一篇文章學會 Java 8 新特性 —— Stream 流

文章目錄

Java 8 的新特性 —— Stream 流。

先看這樣一個問題：

定義一個數組或者集合(source)，包含 0 ~ 9 十個數字，篩選大於 5 的數組，返回一個新的數組或者集合(result)

當你熟練的打開編輯器，噼裏啪啦一頓操作猛如虎：

List<Integer> result = new ArrayList<>();
for(Integer i : source){
	if(i > 5)
		result.add(i);
}
return result;

小小嘚瑟一下，簡單，五六行代碼，十秒鐘搞定。

回頭看看左邊，python 程序員一臉嫌棄的看過來，偌大的屏幕上，函數中只有孤零零的一行代碼

np.where(source > 5)

What ？？？
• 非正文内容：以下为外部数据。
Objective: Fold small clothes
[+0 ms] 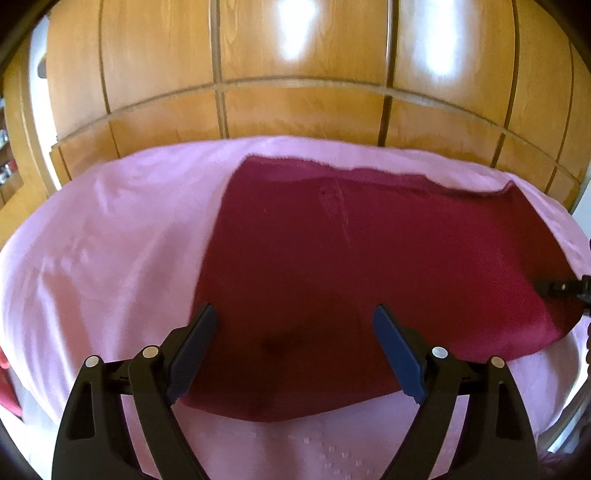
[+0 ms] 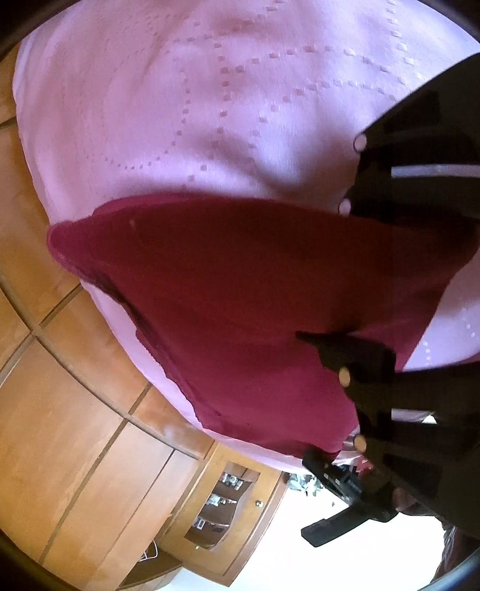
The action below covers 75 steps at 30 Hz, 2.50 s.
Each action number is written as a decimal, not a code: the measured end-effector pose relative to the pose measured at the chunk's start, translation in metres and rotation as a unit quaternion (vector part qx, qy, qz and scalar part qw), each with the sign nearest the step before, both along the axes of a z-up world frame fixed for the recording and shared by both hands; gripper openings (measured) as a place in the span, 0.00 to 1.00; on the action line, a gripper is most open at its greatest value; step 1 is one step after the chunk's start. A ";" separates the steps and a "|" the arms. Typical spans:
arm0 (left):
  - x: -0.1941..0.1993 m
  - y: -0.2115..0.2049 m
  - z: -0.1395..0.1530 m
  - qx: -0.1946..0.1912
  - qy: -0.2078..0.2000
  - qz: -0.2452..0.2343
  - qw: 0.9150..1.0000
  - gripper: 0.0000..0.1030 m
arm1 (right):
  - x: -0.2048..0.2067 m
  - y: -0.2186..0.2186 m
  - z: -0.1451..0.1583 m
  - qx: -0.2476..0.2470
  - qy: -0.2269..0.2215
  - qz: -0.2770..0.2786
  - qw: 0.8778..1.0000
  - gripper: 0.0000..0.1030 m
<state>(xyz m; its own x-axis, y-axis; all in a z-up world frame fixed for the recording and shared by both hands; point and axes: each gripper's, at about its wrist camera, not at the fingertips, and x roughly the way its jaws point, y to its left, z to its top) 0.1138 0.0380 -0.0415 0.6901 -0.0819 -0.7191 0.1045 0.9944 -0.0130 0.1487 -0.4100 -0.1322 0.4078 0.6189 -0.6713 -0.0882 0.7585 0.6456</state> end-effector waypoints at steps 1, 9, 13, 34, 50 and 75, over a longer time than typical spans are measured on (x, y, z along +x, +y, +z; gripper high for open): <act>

這就可以了？

仔細一想，也難怪，Python一向以語法簡單著稱，可這，還是有點太簡單了……鬱悶中 ╮(╯﹏╰）╭

回頭看一眼右邊，目光正好碰上 C# 程序員鄙視的眼神投來，頓時有點忐忑，難道他也……，弱弱的瞄一眼屏幕，也是一行！！！瞬間 …（⊙＿⊙）…

source.Where(t => t > 5);

當他告訴你，他還有一種語法也可以一行實現該功能

from i in source where i > 5 select i;

天哪，有木有一種要崩潰的感覺 ~

這… 這到底是是什麼語法？ SQL 的風格直接一行代碼處理數據，一分鐘之內連續被兩個同行鄙視，Java ，你怎可如此 low？

事實上，你還真錯怪 Java 了

它 low 嗎？不，一點也不！
它沒有類似的語法嗎？不，只是你不會而已！ 兄弟，該學習了！！！

Java 8 的新特性 —— Stream 流。

上面的問題，我們同樣可以避免冗餘的 for 循環，乏味的 if 判斷，利用一行代碼輕鬆解決。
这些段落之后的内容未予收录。